== REQUIRED ACTION ==
Retype each record below word for word. Leave the pictures out.

##### DATA TO PROCESS #####

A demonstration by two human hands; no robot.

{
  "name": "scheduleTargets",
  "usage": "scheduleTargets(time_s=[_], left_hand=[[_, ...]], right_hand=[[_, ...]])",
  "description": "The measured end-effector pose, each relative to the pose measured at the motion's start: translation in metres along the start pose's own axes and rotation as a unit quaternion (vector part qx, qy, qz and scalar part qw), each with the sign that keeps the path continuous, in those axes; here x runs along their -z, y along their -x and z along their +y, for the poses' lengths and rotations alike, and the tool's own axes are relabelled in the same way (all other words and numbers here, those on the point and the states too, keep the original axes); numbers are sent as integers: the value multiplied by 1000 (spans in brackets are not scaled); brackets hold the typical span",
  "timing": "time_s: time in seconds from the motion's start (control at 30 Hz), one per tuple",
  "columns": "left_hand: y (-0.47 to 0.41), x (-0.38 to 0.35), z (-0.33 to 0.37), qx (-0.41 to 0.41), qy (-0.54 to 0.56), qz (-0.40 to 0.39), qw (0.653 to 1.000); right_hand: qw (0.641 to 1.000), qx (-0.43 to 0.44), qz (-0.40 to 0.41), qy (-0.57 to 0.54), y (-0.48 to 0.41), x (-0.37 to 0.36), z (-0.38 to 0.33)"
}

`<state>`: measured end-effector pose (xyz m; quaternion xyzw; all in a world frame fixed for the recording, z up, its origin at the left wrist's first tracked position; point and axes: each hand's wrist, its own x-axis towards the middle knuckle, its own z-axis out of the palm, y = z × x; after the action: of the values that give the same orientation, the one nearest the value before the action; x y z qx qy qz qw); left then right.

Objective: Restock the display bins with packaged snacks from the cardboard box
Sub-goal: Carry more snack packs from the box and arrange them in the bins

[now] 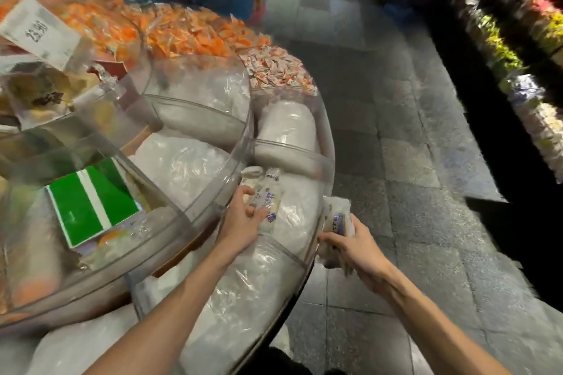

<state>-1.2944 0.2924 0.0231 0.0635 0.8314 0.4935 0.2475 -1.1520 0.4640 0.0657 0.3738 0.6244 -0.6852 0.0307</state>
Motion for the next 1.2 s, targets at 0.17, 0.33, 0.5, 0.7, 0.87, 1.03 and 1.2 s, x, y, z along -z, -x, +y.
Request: scheduleTargets(time_s=[0.17, 0.33, 0.5, 0.7, 0.87, 1.03, 1.2], left_hand=[[-39, -16, 5, 14, -146, 37, 988], [-69, -53, 9, 35, -181, 56, 981], [-106, -86, 32, 23, -248, 84, 965], [-143, -106, 30, 18, -452, 74, 889], [-148, -113, 22, 15, -507, 68, 859], [-150, -111, 25, 13, -525, 47, 850], [-129, -103, 61, 86, -134, 161, 974]], right_hand=[[997, -3, -57, 59, -49, 17, -32], [990, -23, -105, 96, -108, 36, -48], [974, -35, -172, 146, -173, 55, -72], [933, -60, -291, 205, -228, 67, -98], [893, -90, -378, 228, -244, 72, -118], [881, -88, -397, 244, -271, 75, -122], [867, -63, -422, 258, -269, 59, -128]])
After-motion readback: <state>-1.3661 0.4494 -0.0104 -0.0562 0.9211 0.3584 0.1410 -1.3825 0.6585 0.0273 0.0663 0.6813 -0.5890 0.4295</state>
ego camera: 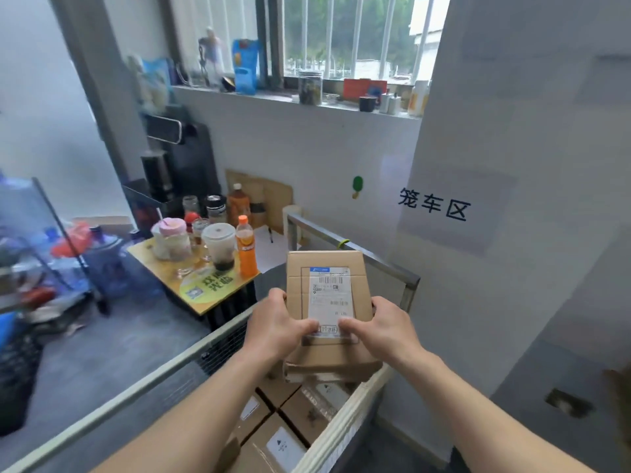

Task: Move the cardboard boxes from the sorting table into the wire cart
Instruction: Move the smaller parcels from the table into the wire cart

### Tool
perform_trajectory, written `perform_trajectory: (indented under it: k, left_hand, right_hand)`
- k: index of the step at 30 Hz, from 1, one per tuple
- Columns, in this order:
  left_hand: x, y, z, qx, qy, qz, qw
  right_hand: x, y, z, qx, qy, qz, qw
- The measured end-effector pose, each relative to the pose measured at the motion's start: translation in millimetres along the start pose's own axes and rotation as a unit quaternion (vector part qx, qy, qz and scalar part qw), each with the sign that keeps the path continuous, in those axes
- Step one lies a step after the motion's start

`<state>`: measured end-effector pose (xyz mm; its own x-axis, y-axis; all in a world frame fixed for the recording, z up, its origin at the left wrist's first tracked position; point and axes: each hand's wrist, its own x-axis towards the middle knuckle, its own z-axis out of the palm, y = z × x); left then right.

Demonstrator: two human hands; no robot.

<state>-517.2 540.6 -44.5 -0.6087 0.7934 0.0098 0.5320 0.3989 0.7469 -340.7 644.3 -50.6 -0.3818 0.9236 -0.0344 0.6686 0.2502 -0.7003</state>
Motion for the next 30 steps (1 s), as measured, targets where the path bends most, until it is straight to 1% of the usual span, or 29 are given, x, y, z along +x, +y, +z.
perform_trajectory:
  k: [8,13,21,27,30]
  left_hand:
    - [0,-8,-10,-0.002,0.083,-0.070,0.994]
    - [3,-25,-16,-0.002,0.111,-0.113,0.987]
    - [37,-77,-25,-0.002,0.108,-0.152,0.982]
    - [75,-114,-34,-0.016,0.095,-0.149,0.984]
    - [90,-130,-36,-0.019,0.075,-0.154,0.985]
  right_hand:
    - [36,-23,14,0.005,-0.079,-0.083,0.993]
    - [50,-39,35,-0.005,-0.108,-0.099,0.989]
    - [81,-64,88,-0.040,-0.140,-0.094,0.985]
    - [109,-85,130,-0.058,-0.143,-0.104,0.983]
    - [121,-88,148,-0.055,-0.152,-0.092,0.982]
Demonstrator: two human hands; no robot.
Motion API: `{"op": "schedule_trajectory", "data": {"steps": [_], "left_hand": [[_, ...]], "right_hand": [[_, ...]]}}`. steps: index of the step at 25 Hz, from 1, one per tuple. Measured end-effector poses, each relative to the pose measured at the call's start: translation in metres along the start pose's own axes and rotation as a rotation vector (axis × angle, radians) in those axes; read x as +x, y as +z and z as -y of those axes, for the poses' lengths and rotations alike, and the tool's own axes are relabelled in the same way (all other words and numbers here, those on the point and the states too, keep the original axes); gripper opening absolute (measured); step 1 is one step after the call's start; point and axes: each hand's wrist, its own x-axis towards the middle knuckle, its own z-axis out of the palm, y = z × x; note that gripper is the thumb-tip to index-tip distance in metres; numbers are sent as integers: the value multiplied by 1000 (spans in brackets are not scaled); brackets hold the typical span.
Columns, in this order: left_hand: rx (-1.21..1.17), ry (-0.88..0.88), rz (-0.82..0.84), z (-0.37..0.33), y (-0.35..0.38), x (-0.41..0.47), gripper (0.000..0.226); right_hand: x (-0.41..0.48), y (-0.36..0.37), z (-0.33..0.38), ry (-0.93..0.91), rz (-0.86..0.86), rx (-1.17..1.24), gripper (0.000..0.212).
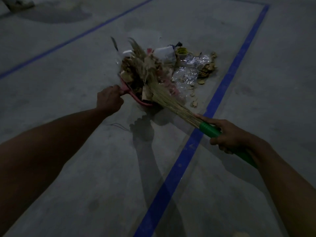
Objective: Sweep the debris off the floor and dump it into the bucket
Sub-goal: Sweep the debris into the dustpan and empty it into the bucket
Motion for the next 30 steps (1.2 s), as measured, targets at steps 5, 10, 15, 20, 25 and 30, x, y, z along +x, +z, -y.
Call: {"op": "schedule_trajectory", "data": {"steps": [5,10,15,20,25,30], "left_hand": [[12,32,-73,-20,-3,10,36],[-25,-10,-105,-45,3,18,36],[-58,-177,-52,-74,5,27,49],[-113,-204,-26,-101,-80,51,50],[-129,-290,78,-138,-253,42,38],[-156,-343,171,-196,-466,22,36]], "right_hand": [[-5,-8,11,10,-70,-16,107],[4,-21,12,38,-103,69,107],[26,-49,25,141,-28,180,104],[3,-126,75,213,-16,243,105],[-105,-201,194,255,12,294,105],[-259,-278,334,254,46,328,103]]}}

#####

== TASK ANSWER ==
A demonstration by two human hands; no robot.

{
  "name": "scheduleTargets",
  "usage": "scheduleTargets(time_s=[_], left_hand=[[_, ...]], right_hand=[[_, ...]])",
  "description": "The measured end-effector pose, each relative to the pose measured at the motion's start: translation in metres along the start pose's own axes and rotation as a unit quaternion (vector part qx, qy, qz and scalar part qw), each with the sign that keeps the path continuous, in those axes; here x runs along their -z, y along their -x and z along their +y, for the poses' lengths and rotations alike, and the tool's own axes are relabelled in the same way (all other words and numbers here, those on the point and the states too, keep the original axes); numbers are sent as integers: the value multiplied by 1000 (spans in brackets are not scaled); brackets hold the typical span",
  "timing": "time_s: time in seconds from the motion's start (control at 30 Hz), one per tuple",
  "columns": "left_hand: y (-0.47 to 0.41), x (-0.38 to 0.35), z (-0.33 to 0.37), qx (-0.41 to 0.41), qy (-0.54 to 0.56), qz (-0.40 to 0.39), qw (0.653 to 1.000); right_hand: qw (0.641 to 1.000), qx (-0.43 to 0.44), qz (-0.40 to 0.41), qy (-0.57 to 0.54), y (-0.48 to 0.41), x (-0.37 to 0.36), z (-0.38 to 0.33)"
}

`<state>`: measured end-effector pose (xyz m; quaternion xyzw; all in a world frame fixed for the recording, z up, its origin at the left wrist's first tracked position; point and axes: each hand's wrist, its own x-axis towards the middle knuckle, its own z-axis out of the palm, y = z × x; after the action: of the values that give the same orientation, the one nearest the value before the action; x y z qx qy qz qw); left then right.

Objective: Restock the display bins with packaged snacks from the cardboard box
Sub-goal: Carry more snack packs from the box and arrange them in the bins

[now] 

<state>-1.2944 0.2924 0.0231 0.0635 0.8314 0.4935 0.2475 -1.1520 0.4640 0.0657 0.3738 0.6244 -0.6852 0.0307</state>
Motion for the next 1.2 s, targets at 0.17, 0.33, 0.5, 0.7, 0.87, 1.03 and 1.2 s, x, y, z along -z, -x, +y.
Request: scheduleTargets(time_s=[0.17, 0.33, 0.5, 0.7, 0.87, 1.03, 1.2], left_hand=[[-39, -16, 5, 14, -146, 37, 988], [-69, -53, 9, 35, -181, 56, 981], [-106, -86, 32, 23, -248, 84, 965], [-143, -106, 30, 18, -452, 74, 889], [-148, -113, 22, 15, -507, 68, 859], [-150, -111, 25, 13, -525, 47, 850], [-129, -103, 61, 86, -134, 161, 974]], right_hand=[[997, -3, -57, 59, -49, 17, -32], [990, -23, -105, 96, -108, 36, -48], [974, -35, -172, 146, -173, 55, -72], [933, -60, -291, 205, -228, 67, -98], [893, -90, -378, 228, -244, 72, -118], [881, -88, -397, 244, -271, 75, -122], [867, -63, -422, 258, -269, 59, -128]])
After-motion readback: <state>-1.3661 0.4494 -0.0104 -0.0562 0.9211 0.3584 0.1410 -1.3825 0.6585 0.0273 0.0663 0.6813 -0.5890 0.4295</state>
ego camera: 

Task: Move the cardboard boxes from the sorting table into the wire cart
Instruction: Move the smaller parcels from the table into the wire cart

### Tool
perform_trajectory, written `perform_trajectory: (indented under it: k, left_hand, right_hand)`
- k: index of the step at 30 Hz, from 1, one per tuple
- Columns, in this order:
  left_hand: x, y, z, qx, qy, qz, qw
  right_hand: x, y, z, qx, qy, qz, qw
- The measured end-effector pose, each relative to the pose measured at the motion's start: translation in millimetres along the start pose's own axes and rotation as a unit quaternion (vector part qx, qy, qz and scalar part qw), each with the sign that keeps the path continuous, in those axes
- Step one lies a step after the motion's start

`<state>`: measured end-effector pose (xyz mm; its own x-axis, y-axis; all in a world frame fixed for the recording, z up, its origin at the left wrist's first tracked position; point and axes: each hand's wrist, its own x-axis towards the middle knuckle, its own z-axis out of the palm, y = z × x); left then right.

Demonstrator: two human hands; no robot.

<state>-517.2 540.6 -44.5 -0.6087 0.7934 0.0098 0.5320 0.3989 0.7469 -340.7 644.3 -50.6 -0.3818 0.9236 -0.0344 0.6686 0.2502 -0.7003</state>
Motion for the next 30 steps (1 s), as measured, targets where the path bends most, until it is straight to 1% of the usual span, or 29 are given, x, y, z along +x, +y, +z.
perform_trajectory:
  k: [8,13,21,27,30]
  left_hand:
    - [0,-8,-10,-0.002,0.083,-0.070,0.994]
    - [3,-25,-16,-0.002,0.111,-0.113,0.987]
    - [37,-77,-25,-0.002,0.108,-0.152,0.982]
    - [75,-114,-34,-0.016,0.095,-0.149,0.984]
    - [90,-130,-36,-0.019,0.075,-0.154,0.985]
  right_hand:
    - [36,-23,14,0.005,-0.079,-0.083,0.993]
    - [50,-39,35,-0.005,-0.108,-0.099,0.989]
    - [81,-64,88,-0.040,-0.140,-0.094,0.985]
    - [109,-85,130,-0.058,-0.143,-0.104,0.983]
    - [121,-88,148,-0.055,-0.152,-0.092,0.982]
Demonstrator: two human hands; no robot.
Motion API: `{"op": "schedule_trajectory", "data": {"steps": [_], "left_hand": [[_, ...]], "right_hand": [[_, ...]]}}`. steps: index of the step at 25 Hz, from 1, one per tuple. Measured end-effector poses, each relative to the pose measured at the call's start: translation in metres along the start pose's own axes and rotation as a rotation vector (axis × angle, radians) in those axes; read x as +x, y as +z and z as -y of those axes, for the poses' lengths and rotations alike, and the tool's own axes are relabelled in the same way (all other words and numbers here, those on the point and the states too, keep the original axes); gripper opening absolute (measured); step 1 is one step after the call's start; point and axes: each hand's wrist, its own x-axis towards the middle knuckle, its own z-axis out of the palm, y = z × x; note that gripper is the thumb-tip to index-tip distance in metres; numbers are sent as integers: the value multiplied by 1000 (spans in brackets are not scaled); brackets hold the typical span.
Columns, in this order: left_hand: rx (-1.21..1.17), ry (-0.88..0.88), rz (-0.82..0.84), z (-0.37..0.33), y (-0.35..0.38), x (-0.41..0.47), gripper (0.000..0.226); right_hand: x (-0.41..0.48), y (-0.36..0.37), z (-0.33..0.38), ry (-0.93..0.91), rz (-0.86..0.86), rx (-1.17..1.24), gripper (0.000..0.212).
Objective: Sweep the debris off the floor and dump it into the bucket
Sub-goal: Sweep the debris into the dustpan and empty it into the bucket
Motion for the next 30 steps (1.2 s), as measured, targets at steps 5, 10, 15, 20, 25 and 30, x, y, z along +x, +z, -y.
Call: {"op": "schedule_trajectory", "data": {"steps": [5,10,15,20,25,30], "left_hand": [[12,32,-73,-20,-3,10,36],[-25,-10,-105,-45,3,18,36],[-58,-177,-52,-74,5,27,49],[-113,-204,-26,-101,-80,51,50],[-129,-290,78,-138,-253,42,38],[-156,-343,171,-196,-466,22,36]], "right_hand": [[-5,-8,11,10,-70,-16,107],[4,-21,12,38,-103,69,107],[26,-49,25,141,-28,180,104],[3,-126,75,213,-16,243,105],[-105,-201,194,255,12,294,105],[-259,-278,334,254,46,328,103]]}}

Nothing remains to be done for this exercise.